Basically, you should put at the end filters which have the heavier cost.
For example a geo filter should be computed at the very end.

Also, non cached filters should be placed at the end. For example, if you have 
a date range filter using « now » which is not cached.

It’s not really related to the number of documents which are matching or not 
the filter.

Though elasticsearch tries to optimize that behind the scene.

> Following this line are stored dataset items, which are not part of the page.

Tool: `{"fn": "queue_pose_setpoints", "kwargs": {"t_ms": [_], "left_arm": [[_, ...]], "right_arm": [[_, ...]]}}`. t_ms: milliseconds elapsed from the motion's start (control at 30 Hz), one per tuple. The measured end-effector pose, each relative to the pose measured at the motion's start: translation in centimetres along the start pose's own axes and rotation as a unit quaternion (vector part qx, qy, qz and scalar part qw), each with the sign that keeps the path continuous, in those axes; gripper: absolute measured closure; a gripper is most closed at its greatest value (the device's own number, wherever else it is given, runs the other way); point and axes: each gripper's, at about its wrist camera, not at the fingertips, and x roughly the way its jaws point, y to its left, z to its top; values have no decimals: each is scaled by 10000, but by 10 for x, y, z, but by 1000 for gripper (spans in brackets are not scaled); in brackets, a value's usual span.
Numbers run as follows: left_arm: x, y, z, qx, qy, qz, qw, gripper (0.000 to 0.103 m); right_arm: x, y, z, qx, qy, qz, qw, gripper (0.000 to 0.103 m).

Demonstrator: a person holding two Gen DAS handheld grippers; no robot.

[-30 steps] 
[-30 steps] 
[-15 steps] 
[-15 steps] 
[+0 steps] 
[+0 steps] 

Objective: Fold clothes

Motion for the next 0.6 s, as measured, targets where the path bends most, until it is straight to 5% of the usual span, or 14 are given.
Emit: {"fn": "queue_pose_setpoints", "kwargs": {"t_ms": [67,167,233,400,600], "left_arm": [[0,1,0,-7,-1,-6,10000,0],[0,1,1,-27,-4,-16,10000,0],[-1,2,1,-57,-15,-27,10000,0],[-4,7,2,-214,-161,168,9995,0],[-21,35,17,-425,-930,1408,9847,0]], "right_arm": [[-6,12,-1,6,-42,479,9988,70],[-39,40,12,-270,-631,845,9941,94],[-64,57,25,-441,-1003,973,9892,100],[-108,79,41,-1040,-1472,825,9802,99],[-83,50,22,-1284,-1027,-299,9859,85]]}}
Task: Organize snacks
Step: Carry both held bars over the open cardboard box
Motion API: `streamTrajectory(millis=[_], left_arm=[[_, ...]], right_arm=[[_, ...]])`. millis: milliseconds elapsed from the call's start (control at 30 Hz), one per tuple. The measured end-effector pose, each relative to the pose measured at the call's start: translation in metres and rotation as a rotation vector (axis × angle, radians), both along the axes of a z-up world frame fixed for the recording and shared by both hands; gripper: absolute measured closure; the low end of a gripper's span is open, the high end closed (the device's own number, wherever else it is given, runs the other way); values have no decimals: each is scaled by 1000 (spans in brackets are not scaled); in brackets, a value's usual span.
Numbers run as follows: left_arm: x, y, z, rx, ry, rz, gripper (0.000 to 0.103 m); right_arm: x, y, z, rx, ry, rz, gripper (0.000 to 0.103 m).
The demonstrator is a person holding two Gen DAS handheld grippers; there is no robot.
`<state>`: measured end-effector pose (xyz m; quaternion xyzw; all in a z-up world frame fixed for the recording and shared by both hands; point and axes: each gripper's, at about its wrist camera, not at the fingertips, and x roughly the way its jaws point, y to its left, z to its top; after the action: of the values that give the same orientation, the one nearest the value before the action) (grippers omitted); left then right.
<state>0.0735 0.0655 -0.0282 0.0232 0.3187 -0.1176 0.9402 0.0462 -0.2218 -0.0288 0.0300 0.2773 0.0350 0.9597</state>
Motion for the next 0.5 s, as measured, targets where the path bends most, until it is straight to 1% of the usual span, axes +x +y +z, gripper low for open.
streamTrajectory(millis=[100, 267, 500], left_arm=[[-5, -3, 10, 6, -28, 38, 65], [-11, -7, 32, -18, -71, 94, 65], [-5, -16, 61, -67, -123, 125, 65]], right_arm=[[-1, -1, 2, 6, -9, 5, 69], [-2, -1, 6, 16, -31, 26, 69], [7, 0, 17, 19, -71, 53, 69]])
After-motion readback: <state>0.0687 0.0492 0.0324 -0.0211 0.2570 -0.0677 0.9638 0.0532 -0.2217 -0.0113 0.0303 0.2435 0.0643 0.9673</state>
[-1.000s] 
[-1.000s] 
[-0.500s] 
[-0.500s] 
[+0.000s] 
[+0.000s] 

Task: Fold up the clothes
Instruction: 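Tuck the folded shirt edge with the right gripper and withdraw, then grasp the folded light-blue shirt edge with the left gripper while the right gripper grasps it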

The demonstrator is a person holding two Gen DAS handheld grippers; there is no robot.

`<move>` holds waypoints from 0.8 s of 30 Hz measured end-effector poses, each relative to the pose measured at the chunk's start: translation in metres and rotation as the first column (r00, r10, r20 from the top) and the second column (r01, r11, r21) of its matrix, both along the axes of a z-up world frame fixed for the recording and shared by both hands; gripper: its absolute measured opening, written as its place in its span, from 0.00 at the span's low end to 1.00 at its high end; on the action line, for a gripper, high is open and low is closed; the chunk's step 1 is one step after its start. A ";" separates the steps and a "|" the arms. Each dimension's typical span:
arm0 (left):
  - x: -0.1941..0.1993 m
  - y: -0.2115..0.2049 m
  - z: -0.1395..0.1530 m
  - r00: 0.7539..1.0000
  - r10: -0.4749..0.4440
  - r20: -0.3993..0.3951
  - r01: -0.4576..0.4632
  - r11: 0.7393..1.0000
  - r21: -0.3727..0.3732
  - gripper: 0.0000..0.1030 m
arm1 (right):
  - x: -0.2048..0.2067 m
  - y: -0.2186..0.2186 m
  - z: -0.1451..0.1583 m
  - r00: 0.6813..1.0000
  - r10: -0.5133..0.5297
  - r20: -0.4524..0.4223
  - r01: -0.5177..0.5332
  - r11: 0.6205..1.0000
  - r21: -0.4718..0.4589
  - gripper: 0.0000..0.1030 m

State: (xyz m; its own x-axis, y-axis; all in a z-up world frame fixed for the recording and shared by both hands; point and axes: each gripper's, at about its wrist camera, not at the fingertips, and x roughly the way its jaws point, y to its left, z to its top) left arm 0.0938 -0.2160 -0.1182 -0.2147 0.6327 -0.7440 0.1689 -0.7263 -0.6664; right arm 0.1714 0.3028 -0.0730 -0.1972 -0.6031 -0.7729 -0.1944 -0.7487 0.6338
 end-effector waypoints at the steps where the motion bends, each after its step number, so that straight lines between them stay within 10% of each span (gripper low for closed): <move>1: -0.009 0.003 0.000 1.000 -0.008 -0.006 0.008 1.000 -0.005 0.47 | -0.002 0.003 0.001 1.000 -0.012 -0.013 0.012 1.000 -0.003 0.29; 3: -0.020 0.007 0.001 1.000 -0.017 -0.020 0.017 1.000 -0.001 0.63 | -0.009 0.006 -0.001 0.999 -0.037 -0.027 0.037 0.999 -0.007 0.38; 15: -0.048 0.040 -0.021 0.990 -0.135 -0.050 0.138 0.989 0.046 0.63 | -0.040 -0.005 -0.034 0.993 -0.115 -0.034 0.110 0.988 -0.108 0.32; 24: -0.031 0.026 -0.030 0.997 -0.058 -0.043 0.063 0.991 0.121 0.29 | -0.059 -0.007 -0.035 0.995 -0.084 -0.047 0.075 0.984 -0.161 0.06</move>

Note also that cache plays a really important role even if Lucene is really 
fast.

Hope this helps.

-- 
David Pilato | Technical Advocate | elasticsearch.com
[email protected]
@dadoonet | @elasticsearchfr | @scrutmydocs



Le 21 septembre 2014 à 07:39:41, Mouzer ([email protected]) a écrit:

For my requirements, I need to have a filter like below:
{
    "filter": {
        "bool": {
          "must": [
            {
              "bool": {
                "should": [
                  {
                    "term": {
                      "field1": "value1x"
                    }
                  }
                ]
              }
            },
            {
              "bool": {
                "should": [
                  {
                    "term": {
                      "field2": "value2x"
                    }
                  }
                ]
              }
            }
          ]
        }
      }

This is a simplified example. There can be multiple values for the fields 
field1 and/or field2 and hence the inner should filter. I know for a fact that 
the should filter for field2 will usually match much less documents than the 
should filter for field1. After reading  this, it is clear that had I used 
field1 and field2 directly under the same must filter, I should have specified 
field2 before field1. 

Ask:
1. Does the filter ordering theory hold in general for nested filters like in 
my case? Will I gain in performance if I put the should filter for field2 
before the should filter for field1? Let's assume that these filters are not 
cached.
2. Does the reverse of the filter ordering theory hold for should filters - 
that filters matching most documents should appear before filters matching less 
documents in a should filter?
3. Does this same theory hold for and/or filters just like it holds for 
must/should filters?
4. Just for my information, for this theory to work, the filters must be 
"evaluated" in a sequence and not in parallel. Correct?